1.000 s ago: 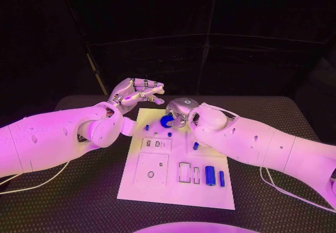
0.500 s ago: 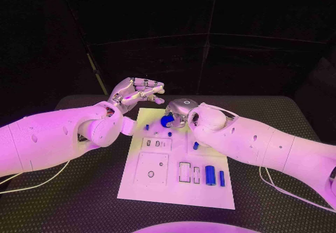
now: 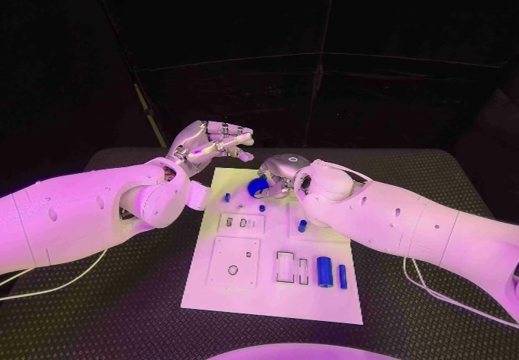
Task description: Assemble the parts on the task board
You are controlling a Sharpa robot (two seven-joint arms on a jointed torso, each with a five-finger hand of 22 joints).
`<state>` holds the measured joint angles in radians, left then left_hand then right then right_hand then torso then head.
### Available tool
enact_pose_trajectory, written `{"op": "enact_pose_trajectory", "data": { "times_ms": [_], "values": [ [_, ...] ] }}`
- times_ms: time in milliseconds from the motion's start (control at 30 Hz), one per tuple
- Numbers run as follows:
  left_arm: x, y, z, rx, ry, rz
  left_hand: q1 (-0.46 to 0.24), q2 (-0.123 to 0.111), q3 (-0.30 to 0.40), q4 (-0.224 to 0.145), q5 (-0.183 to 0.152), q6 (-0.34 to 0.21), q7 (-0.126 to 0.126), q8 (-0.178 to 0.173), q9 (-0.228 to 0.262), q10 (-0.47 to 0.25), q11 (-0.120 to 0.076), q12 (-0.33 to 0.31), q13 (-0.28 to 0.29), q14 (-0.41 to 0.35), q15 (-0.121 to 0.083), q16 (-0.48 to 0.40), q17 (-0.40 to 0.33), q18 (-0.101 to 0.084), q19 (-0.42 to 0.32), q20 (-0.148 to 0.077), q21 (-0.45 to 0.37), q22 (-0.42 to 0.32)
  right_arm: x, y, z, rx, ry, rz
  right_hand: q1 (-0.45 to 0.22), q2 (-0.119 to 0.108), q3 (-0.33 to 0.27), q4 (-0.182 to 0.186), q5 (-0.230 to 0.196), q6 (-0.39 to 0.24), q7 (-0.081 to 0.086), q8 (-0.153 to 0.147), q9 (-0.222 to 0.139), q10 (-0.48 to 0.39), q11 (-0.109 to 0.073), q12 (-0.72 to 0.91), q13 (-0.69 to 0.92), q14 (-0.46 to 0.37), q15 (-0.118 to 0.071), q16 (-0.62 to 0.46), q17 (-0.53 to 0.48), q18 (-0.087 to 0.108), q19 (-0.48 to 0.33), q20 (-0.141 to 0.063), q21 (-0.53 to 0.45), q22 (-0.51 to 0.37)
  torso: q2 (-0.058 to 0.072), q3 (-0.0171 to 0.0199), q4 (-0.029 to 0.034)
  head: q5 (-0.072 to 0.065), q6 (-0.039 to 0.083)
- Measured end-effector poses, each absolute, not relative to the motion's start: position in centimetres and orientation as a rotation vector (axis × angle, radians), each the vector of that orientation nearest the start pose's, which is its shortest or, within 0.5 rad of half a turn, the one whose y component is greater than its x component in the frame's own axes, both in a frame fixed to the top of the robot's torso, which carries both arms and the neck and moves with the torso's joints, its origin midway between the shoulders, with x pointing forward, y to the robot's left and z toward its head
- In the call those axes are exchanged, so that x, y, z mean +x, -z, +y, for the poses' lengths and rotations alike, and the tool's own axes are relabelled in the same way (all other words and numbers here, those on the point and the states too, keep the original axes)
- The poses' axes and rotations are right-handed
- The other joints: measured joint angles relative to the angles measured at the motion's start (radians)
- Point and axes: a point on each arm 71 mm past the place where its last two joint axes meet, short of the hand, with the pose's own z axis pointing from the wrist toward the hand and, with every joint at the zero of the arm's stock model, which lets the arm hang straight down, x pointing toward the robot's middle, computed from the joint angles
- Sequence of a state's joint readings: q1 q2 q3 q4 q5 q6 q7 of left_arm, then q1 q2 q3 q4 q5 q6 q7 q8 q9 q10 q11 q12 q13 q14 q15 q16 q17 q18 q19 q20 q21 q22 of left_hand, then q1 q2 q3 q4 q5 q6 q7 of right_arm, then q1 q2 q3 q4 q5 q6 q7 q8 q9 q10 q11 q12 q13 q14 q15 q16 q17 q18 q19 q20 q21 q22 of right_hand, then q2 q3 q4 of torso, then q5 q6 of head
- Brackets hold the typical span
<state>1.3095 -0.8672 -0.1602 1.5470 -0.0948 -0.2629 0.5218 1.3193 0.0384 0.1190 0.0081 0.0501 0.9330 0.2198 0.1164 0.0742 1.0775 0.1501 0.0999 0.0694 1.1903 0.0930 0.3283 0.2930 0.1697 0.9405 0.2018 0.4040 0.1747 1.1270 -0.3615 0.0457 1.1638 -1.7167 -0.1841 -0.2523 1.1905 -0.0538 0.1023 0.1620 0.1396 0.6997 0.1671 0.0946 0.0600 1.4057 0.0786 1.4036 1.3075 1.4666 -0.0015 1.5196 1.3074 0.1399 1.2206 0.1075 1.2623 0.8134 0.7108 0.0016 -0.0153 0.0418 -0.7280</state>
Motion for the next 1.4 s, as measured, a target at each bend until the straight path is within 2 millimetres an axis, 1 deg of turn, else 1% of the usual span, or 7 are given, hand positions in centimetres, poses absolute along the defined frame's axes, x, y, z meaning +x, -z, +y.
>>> {"op": "enact_pose_trajectory", "data": {
  "times_ms": [133,233,400,567,633,767,1400],
  "values": [
    [48.57,15.68,21.05,-0.85,1.612,1.4,0.0,0.0,0.0,0.0,0.0,0.0,0.0,0.0,0.0,0.0,0.0,0.0,0.0,0.0,0.0,0.0,0.0,0.0,0.0,0.0,0.0,0.0,52.3,21.46,-4.99,-0.322,-0.539,1.706,0.0,0.0,-0.001,0.001,0.0,-0.012,0.0,-0.003,-0.001,0.0,0.0,0.0,0.0,0.0,0.0,0.0,0.0,0.0,0.0,0.0,0.0,0.0,0.0,0.0004,0.0,0.0,0.0],
    [48.57,15.68,21.05,-0.85,1.611,1.401,-0.003,0.003,0.0,0.0,0.0,0.0,0.0,0.0,0.0,0.0,0.0,0.0,0.0,0.0,0.0,0.0,0.0,0.0,0.0,0.0,0.0,0.0,52.35,21.53,-5.06,-0.315,-0.541,1.714,0.0,0.0,-0.004,0.004,0.0,0.018,-0.002,-0.003,0.002,0.0,0.0,0.0,0.0,0.0,0.0,0.0,0.0,0.0,0.0,0.0,0.0,0.0,0.0,0.0005,0.0003,0.0,-0.001],
    [48.57,15.69,21.06,-0.851,1.61,1.402,-0.004,0.004,0.0,0.0,0.0,0.0,0.0,0.0,0.0,0.0,0.0,0.0,0.0,0.0,0.0,0.0,0.001,0.0,0.0,0.0,0.0,0.0,52.43,21.63,-5.19,-0.307,-0.54,1.725,0.001,0.001,-0.004,0.004,0.006,0.032,-0.002,-0.003,0.004,0.0,0.0,0.0,0.0,0.0,0.0,0.0,0.0,0.0,0.0,0.0,0.0,0.0,0.001,0.0002,0.0005,0.001,-0.003],
    [48.58,15.7,21.06,-0.852,1.609,1.403,-0.004,0.004,0.0,0.0,0.0,0.0,0.0,0.0,0.0,0.0,0.0,0.0,0.0,0.0,0.0,0.0,0.001,0.0,0.0,0.0,0.0,0.0,52.47,21.66,-5.33,-0.302,-0.541,1.729,0.021,0.021,-0.012,0.001,0.019,0.091,-0.005,0.006,0.011,0.0,0.0,0.0,0.0,0.0,0.0,0.0,0.0,0.0,0.0,0.0,0.0,0.005,0.001,-0.0002,0.0005,0.002,-0.006],
    [48.58,15.7,21.06,-0.852,1.609,1.404,-0.004,0.004,0.0,0.0,0.0,0.0,0.0,0.0,0.0,0.0,0.0,0.0,0.0,0.0,0.0,0.0,0.001,0.0,0.0,0.0,0.0,0.0,52.47,21.63,-5.44,-0.299,-0.544,1.726,0.033,0.032,-0.015,-0.003,0.026,0.114,-0.007,0.009,0.014,0.006,-0.006,0.005,0.0,0.0,0.0,0.0,0.0,0.0,0.0,0.0,0.007,0.014,0.001,-0.0002,0.0003,0.002,-0.006],
    [48.59,15.71,21.06,-0.853,1.609,1.404,-0.004,0.004,0.0,0.0,0.0,0.0,0.0,0.0,0.0,0.0,0.0,0.0,0.0,0.0,0.0,0.0,0.001,0.0,0.0,0.0,0.0,0.0,52.42,21.52,-5.52,-0.297,-0.554,1.715,0.059,0.037,-0.011,-0.017,0.026,0.136,-0.013,0.015,0.015,0.016,-0.009,0.01,0.0,0.0,0.0,0.0,0.0,0.0,0.004,-0.004,0.007,0.021,0.001,-0.0002,0.0002,0.002,-0.007],
    [48.58,15.72,21.09,-0.855,1.604,1.406,-0.004,0.004,0.0,0.0,0.0,0.0,0.0,0.0,-0.001,0.0,0.0,0.0,0.0,0.0,0.0,0.0,0.002,0.0,0.0,0.0,0.0,-0.001,52.54,21.66,-5.78,-0.286,-0.551,1.73,0.069,0.037,-0.015,-0.022,0.017,0.139,-0.013,0.015,0.013,0.017,-0.009,0.01,0.0,0.0,0.0,0.0,0.001,0.0,0.004,-0.004,0.011,0.022,0.0,0.0002,0.0006,0.005,-0.005]
  ]
}}
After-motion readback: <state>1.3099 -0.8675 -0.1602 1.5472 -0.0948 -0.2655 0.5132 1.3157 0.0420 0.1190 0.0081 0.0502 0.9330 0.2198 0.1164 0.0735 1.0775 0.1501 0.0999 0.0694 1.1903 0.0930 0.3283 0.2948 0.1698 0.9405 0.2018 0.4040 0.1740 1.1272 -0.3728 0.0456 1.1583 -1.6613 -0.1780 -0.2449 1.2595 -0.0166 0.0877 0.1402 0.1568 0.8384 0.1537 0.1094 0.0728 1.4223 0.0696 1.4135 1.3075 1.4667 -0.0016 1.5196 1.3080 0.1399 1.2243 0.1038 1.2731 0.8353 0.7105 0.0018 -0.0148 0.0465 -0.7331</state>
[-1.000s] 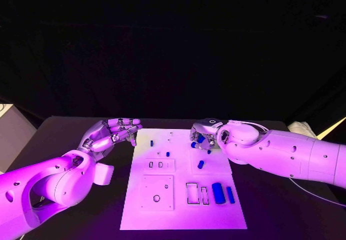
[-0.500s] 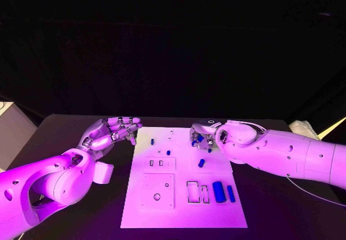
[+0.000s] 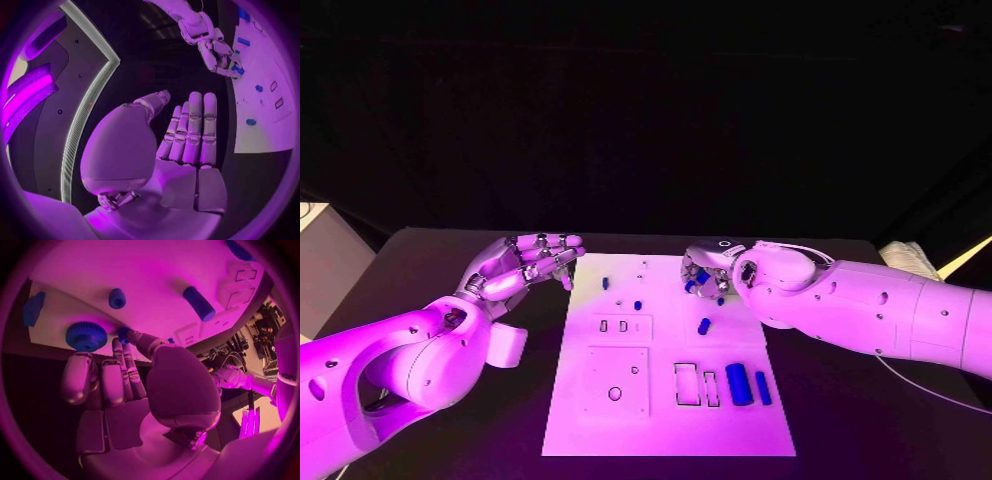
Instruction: Assemble the parts on the task board
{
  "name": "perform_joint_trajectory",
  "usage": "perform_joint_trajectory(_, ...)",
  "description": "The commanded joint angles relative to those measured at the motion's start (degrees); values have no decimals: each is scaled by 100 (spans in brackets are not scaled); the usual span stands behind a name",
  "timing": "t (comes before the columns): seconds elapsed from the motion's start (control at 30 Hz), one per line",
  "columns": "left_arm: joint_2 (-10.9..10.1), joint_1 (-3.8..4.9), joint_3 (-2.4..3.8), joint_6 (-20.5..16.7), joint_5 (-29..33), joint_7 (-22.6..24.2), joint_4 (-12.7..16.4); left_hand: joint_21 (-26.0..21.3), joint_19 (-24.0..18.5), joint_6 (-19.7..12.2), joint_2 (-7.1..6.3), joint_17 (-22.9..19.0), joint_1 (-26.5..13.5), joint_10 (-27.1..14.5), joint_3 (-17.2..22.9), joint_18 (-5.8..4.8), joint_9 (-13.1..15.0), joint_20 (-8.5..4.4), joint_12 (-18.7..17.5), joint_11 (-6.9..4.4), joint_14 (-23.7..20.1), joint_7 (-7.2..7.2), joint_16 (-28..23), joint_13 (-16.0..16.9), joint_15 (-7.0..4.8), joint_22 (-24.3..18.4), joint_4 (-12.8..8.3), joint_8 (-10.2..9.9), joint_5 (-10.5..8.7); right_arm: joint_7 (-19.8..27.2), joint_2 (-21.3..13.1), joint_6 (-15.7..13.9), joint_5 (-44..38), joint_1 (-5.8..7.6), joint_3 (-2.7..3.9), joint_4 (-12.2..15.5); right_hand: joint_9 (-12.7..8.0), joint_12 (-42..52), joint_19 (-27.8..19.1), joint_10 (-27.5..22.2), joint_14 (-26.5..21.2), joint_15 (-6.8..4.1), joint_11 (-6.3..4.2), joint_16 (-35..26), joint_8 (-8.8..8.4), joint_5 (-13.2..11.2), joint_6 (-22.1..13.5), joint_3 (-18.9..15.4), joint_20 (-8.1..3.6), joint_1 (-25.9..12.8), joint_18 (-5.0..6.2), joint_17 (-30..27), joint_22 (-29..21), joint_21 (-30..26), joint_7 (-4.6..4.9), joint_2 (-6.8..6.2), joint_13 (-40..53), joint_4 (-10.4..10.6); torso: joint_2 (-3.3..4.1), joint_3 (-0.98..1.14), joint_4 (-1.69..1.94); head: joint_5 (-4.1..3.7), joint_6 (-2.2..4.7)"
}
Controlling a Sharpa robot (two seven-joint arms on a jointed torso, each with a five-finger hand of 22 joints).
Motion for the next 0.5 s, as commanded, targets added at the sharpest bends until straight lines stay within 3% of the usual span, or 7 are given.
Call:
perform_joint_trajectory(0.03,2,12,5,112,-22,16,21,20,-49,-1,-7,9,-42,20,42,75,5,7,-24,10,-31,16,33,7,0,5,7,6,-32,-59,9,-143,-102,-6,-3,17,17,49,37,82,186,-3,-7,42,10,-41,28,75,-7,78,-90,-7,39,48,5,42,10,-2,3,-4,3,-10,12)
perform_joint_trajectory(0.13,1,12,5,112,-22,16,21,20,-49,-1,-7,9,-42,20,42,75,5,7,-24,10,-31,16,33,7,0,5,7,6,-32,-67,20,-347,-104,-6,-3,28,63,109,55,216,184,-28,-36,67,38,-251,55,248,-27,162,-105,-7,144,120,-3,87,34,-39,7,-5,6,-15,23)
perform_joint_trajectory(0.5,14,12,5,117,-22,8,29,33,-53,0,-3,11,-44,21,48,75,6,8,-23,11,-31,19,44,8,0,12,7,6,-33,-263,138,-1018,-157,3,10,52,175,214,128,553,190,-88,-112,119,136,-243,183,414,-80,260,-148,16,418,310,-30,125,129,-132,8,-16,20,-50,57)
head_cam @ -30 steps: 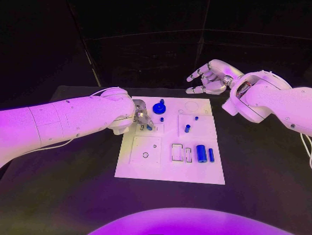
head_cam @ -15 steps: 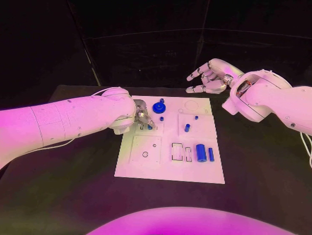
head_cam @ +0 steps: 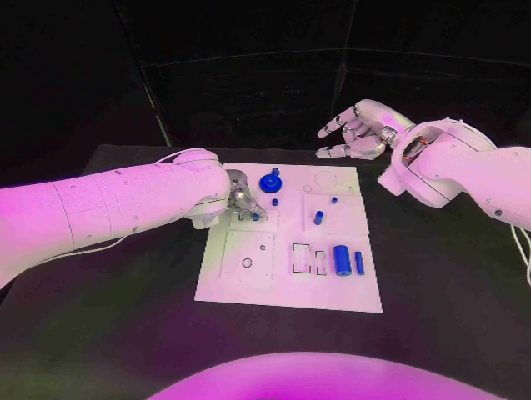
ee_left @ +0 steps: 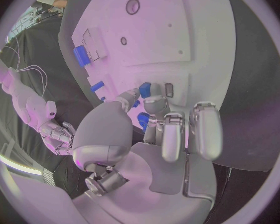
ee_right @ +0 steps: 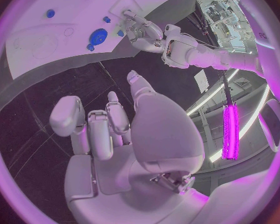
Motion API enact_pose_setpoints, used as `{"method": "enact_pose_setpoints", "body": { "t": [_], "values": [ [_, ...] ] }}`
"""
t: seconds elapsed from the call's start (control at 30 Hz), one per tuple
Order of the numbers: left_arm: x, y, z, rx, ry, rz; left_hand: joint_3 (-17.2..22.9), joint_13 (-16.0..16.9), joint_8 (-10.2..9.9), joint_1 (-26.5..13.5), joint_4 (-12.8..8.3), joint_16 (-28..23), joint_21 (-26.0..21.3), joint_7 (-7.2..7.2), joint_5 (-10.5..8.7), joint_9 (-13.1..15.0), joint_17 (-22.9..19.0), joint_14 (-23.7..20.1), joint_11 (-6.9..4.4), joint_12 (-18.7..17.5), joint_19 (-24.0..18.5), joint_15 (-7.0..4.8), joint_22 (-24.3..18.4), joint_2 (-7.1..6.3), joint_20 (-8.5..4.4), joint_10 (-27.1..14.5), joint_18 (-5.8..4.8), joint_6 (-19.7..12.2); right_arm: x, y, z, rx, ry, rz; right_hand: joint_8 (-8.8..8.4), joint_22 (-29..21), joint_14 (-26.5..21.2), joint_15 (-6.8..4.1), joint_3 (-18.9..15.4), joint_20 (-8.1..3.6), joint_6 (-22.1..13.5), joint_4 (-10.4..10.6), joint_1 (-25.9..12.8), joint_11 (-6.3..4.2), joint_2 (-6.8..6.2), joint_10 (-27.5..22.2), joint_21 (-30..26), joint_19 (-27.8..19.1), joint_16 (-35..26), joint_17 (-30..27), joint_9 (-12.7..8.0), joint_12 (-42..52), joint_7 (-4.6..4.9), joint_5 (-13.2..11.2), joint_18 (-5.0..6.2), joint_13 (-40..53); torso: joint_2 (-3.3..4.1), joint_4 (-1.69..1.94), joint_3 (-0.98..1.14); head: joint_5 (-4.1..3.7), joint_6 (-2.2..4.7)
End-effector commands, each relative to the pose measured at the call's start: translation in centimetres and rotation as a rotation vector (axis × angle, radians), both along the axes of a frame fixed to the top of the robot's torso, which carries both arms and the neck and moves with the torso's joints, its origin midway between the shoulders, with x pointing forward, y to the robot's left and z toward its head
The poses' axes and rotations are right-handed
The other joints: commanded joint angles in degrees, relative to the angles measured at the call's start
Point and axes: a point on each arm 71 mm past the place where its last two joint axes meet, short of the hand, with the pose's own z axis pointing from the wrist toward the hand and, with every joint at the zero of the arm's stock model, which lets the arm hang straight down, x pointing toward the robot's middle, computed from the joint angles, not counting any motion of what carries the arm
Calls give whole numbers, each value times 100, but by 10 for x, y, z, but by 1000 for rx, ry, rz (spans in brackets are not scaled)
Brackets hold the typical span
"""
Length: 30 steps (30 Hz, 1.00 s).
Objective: Assemble the parts on the task board
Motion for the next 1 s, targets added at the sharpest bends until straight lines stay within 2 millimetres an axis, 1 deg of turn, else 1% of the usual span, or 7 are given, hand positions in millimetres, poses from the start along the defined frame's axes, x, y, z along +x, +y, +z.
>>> {"method": "enact_pose_setpoints", "body": {
  "t": [0.03, 0.17, 0.27, 0.3, 0.6, 0.83, 1.0],
  "values": [
    [1, 2, 0, 10, -6, 10, -161, 3, -49, -71, 79, 36, 30, 21, -319, -11, 1509, 605, 26, 36, 100, -18, 155, -4, -33, 33, -81, 46, 0, 0, 2, 3, -8, 2, 21, -5, 369, -23, -36, -20, 22, 6, -12, -20, 29, -28, -18, -20, -26, 538, 7, -19, 1, 38, 72, -6, 0, 2, -2, -3, 6],
    [0, 6, 1, 4, -12, 15, -435, -1, -70, -58, 195, 36, 22, 20, -502, -20, 1509, 605, 28, 44, 99, -17, 155, -25, -29, 25, -79, 61, 0, -1, 2, 3, -9, -1, 21, -5, 369, -23, -36, -20, 22, 6, -13, -20, 29, -28, -18, -20, -26, 537, 7, -19, 1, 38, 72, -6, -4, -2, -3, -13, 17],
    [-1, 8, 3, -1, -17, 18, -682, -1, -80, 21, 280, 36, 19, 13, -947, -20, 1509, 605, 32, 57, 101, -21, 162, -17, -29, 21, -79, 72, 1, -1, 2, 3, -10, -4, 21, -16, 369, -23, -45, -20, 20, 13, -20, -20, 28, -31, -24, -24, -27, 537, 6, -22, 1, 38, 73, -10, -5, -1, -3, -13, 24],
    [-1, 9, 4, -2, -19, 19, -735, 0, -82, 24, 297, 36, 20, 18, -993, -20, 1509, 605, 27, 60, 102, -17, 165, -30, -31, 21, -79, 73, 1, -2, 2, 3, -11, -5, 21, -16, 369, -23, -45, -20, 20, 13, -20, -20, 28, -31, -24, -24, -27, 537, 6, -22, 1, 38, 73, -10, -4, 1, -2, -17, 27],
    [3, 15, 31, -60, -63, 27, -1035, 33, -110, 156, 391, 36, -68, 40, -1021, -19, 1509, 605, 44, 91, 62, -10, 71, -5, -26, -24, -56, 9, 2, -4, 2, 3, -14, -11, 22, -22, 369, -23, -61, -21, 18, 26, -33, -20, 30, -29, -29, -25, -28, 536, 5, -20, 1, 40, 74, -9, 2, 1, 2, -35, 68],
    [13, 26, 56, -71, -84, 36, -1348, -617, -367, 498, 428, -22, -410, 203, -1005, -160, 1407, 579, 181, -515, -97, 82, -304, 134, 45, -496, 26, -388, 3, -5, 1, 2, -14, -15, 22, -22, 369, -23, -61, -21, 18, 26, -33, -20, 30, -29, -29, -25, -28, 536, 5, -20, 1, 40, 74, -9, 0, 2, 7, -39, 104],
    [29, 38, 63, -48, -80, 57, -1489, -757, -488, 652, 441, -33, -536, 269, -1003, -299, 1388, 575, 239, -636, -146, 137, -431, 208, 98, -625, 55, -459, 4, -5, 1, 1, -13, -15, 22, -20, 369, -23, -64, -21, 18, 29, -35, -20, 31, -28, -28, -24, -28, 537, 5, -18, 1, 41, 74, -8, -1, 0, 5, -36, 134]
  ]
}}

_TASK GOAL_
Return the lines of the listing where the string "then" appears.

_RESPONSE_
`<state>` holds the measured joint angles in radians, left then left_hand then right then right_hand then torso then head.
- Sequence of a state's joint readings: q1 q2 q3 q4 q5 q6 q7 of left_arm, then q1 q2 q3 q4 q5 q6 q7 q8 q9 q10 q11 q12 q13 q14 q15 q16 q17 q18 q19 q20 q21 q22 of left_hand, then q1 q2 q3 q4 q5 q6 q7 of right_arm, then q1 q2 q3 q4 q5 q6 q7 q8 q9 q10 q11 q12 q13 q14 q15 q16 q17 q18 q19 q20 q21 q22 of right_hand, then q2 q3 q4 of torso, then q5 q6 of head

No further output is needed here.